Blisters on the genitals and anus that can cause pain, bleeding, and infection.
Blisters on the internal organs that can cause bleeding, inflammation, and dysfunction.
The blisters can also lead to secondary complications, such as:
Infection: The open wounds from the blisters can become infected by bacteria, fungi, or viruses, and cause inflammation, pus, fever, and sepsis.
Anemia: The chronic blood loss from the blisters can cause low levels of red blood cells, which carry oxygen throughout the body. This can cause fatigue, weakness, and pale skin.
Malnutrition: The difficulty in eating and absorbing nutrients from the blisters in the mouth and digestive tract can cause weight loss, growth failure, and vitamin and mineral deficiencies.
Pain: The blisters and their complications can cause chronic and severe pain that can affect the quality of life and mental health of people with EB.

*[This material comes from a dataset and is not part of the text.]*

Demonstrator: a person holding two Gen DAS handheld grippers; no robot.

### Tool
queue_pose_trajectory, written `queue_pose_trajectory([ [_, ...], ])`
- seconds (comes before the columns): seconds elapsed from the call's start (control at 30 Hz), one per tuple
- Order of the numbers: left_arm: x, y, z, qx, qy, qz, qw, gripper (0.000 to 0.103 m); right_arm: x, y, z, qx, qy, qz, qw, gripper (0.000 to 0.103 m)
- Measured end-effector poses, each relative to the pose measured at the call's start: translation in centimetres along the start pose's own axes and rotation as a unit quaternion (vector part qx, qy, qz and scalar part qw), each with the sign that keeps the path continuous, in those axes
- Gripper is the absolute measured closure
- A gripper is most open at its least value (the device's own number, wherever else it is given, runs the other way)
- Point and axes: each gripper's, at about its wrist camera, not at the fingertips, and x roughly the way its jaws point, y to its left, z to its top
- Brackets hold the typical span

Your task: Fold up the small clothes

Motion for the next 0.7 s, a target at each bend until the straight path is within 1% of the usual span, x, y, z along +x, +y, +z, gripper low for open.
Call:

Psychosocial problems: The physical and emotional impact of EB can cause stress, anxiety, depression, isolation, and low self-esteem.

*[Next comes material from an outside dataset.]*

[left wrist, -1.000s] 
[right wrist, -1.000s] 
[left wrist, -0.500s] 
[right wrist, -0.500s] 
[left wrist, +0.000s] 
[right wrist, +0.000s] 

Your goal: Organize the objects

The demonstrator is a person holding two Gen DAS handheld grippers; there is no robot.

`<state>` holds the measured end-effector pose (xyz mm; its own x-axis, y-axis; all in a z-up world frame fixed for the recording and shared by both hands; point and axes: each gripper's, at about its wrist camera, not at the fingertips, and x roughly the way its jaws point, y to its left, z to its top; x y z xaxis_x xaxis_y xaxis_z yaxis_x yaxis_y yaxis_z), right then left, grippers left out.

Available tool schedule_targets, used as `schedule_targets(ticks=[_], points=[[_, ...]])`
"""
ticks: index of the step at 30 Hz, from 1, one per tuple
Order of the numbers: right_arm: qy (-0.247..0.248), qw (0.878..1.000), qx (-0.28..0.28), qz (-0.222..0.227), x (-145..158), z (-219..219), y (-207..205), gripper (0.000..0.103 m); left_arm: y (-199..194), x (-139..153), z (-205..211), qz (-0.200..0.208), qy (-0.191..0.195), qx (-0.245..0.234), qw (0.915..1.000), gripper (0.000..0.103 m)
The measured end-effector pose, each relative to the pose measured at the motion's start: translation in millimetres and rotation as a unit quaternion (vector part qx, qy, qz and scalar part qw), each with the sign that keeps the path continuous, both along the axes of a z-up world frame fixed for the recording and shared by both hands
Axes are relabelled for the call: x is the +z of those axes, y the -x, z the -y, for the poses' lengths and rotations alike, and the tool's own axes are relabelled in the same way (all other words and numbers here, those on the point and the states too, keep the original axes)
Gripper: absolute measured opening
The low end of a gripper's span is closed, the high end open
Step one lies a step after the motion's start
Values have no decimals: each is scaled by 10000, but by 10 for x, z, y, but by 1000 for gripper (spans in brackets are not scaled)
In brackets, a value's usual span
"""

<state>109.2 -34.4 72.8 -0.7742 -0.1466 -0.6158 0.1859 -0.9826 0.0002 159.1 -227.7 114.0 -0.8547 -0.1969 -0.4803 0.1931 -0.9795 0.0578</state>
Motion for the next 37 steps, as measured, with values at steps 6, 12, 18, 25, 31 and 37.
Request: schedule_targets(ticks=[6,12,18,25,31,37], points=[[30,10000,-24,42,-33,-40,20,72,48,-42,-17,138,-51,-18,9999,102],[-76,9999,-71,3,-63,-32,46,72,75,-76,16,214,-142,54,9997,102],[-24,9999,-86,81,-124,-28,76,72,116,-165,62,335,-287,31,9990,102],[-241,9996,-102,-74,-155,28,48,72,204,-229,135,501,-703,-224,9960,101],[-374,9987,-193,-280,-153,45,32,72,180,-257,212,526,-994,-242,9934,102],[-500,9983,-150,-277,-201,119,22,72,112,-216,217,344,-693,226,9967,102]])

The presence of blisters and a family history of EB are usually enough to diagnose EB at birth or in early childhood. Tests may be performed to confirm the diagnosis and determine the type and subtype of EB:
Skin biopsy: A small sample of skin is taken and examined under a microscope to see which layer of the skin is affected and which proteins are missing or abnormal.
An analysis of a blood sample can be used to detect mutations in the genes that cause EB. This can also be used to determine the inheritance pattern and risk of passing the disorder on to future children.

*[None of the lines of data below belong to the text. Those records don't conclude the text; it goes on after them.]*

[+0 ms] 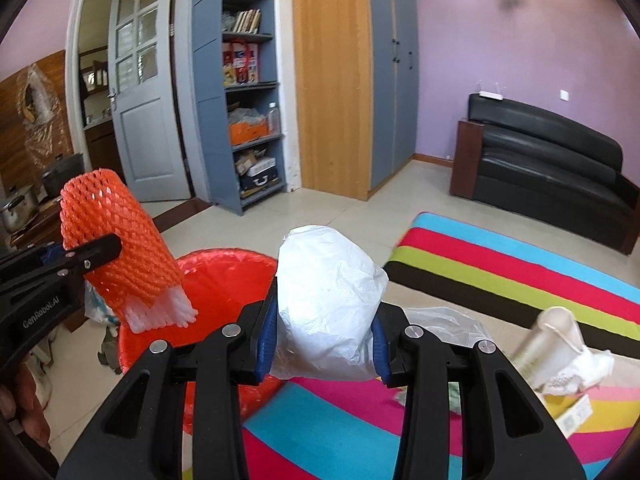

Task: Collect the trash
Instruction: 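Carry the orange net and white bag over the red bin with both tools, then open both tools to drop the net and bag into the red bin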

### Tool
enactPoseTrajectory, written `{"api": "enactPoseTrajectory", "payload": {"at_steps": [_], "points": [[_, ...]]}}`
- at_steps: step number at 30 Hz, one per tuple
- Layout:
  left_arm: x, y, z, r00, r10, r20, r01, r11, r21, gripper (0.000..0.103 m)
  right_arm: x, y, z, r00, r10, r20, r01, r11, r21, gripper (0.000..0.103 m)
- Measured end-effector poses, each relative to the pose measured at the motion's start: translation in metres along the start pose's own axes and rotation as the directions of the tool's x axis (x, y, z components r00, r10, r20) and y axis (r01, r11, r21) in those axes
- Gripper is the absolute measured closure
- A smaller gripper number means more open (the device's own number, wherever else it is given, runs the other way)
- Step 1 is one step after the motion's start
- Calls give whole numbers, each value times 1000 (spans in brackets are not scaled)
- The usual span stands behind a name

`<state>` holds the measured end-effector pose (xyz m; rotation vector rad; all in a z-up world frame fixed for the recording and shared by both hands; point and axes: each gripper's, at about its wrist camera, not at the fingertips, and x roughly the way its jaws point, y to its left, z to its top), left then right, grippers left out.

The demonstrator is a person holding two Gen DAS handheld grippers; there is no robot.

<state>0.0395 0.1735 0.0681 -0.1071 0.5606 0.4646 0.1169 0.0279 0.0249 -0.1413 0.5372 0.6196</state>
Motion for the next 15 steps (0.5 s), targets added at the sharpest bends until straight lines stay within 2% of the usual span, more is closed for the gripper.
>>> {"api": "enactPoseTrajectory", "payload": {"at_steps": [15], "points": [[9,28,0,998,57,-25,-58,997,-52,78,39,37,0,994,95,-47,-97,995,-27,65]]}}
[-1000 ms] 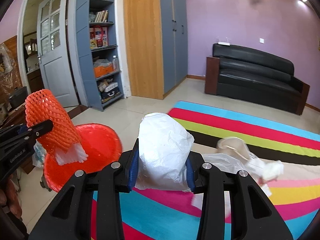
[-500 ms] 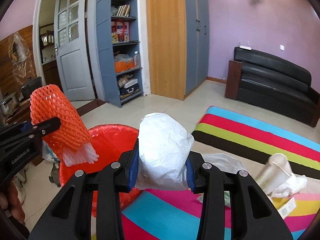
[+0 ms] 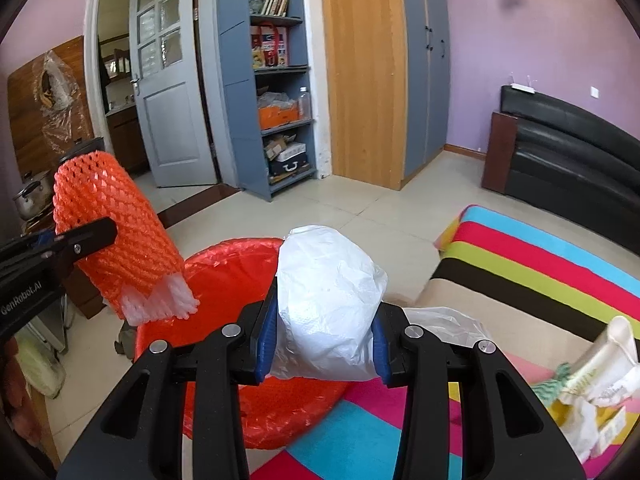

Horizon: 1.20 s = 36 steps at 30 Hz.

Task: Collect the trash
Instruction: 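Open both tools to drop the net and bag into the red bin, then move both tools back over the trash on the rug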

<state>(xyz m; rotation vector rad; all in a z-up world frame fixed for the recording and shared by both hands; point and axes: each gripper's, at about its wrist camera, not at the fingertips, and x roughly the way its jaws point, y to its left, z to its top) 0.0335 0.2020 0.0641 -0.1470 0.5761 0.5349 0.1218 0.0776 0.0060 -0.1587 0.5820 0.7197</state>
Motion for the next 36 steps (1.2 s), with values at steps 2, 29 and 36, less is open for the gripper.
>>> {"api": "enactPoseTrajectory", "payload": {"at_steps": [2,29,36], "points": [[0,2,0,1000,9,-3,-9,1000,-4,78,5,4,-1,1000,27,-13,-27,1000,-2,65],[3,-1,-1,999,26,25,-25,999,-40,47,-4,5,-7,1000,12,6,-12,998,-60,33],[2,-20,0,999,1,53,0,1000,-22,47,-24,-18,-10,999,-30,33,31,999,-40,32]]}}
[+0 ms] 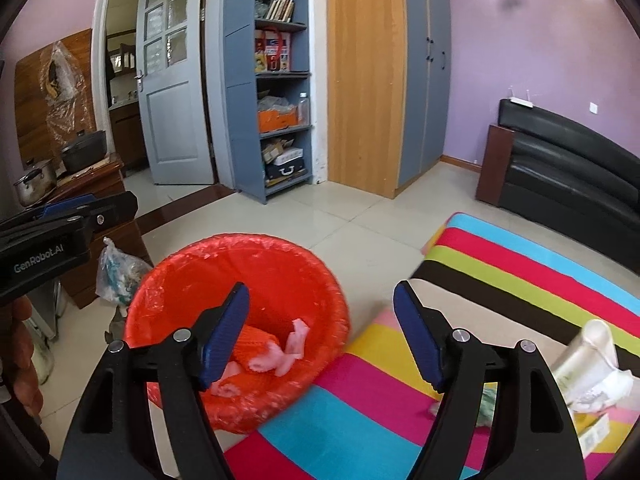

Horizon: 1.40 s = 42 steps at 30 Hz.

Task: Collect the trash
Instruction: 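Move both tools back over the trash on the rug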

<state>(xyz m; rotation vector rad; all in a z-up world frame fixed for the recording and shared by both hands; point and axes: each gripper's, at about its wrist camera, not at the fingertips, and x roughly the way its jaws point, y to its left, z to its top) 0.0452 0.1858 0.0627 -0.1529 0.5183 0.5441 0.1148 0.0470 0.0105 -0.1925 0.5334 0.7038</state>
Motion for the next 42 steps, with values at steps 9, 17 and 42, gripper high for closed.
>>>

It is possible to test a fetus for EB during pregnancy if the family has a history of EB. A sample of tissue or fluid from the placenta or amniotic sac can be taken using chorionic villus sampling (CVS) or amniocentesis.
There is no cure for EB, but treatment can help manage the symptoms and prevent or treat the complications. The treatment plan depends on the type and severity of EB and may include:
Blisters and wounds need to be cleaned, dressed, and protected from infection and further damage. Special bandages, creams, and ointments may be used to promote healing and reduce scarring and pain.
To cope with pain, medications such as acetaminophen, ibuprofen, or opioids may be prescribed. Other methods, such as relaxation techniques, distraction, and counseling, may also help.
Nutrition support: A balanced diet that provides enough calories, protein, vitamins, and minerals is essential for growth and healing. Supplements, such as iron, zinc, and vitamin E, may be recommended to prevent or treat deficiencies. In some cases, feeding tubes or intravenous fluids may be required to provide adequate nutrition and hydration.
Physical therapy: Exercises and stretches may be done to improve mobility, prevent contractures, and maintain joint function. Splints, braces, or casts may be used to protect and support affected limbs. A contracture may need to be released or fused fingers and toes may need to be separated with surgery.
Surgical treatment may be needed to remove scar tissue from the cornea or correct eyelid problems. Eye drops, ointments, or artificial tears may be used to lubricate and protect the eyes from irritation and infection.
It is important to have regular dental check-ups and maintain good oral hygiene to prevent tooth decay, gum disease, and infection. It is possible to clean your teeth and mouth with soft toothbrushes, fluoride toothpaste, and mouth rinses. For missing or damaged teeth, dental implants or dentures may be needed.
People with DEB are at an increased risk of developing squamous cell carcinoma, a type of skin cancer that can be aggressive. The following measures can be taken to prevent and detect skin cancer:
Avoid sun exposure and use sunscreen, hats, and clothing to protect the skin from ultraviolet (UV) rays.
Examine the skin regularly and report any changes, such as new or changing moles, sores, or growths, to a healthcare provider.
Have regular skin biopsies to check for abnormal cells and remove them if needed.
It is impossible to prevent EB, but genetic counseling can help people with EB or a family history of the disorder understand the inheritance pattern, the risks of having or passing on the disorder, and the options for prenatal testing and family planning.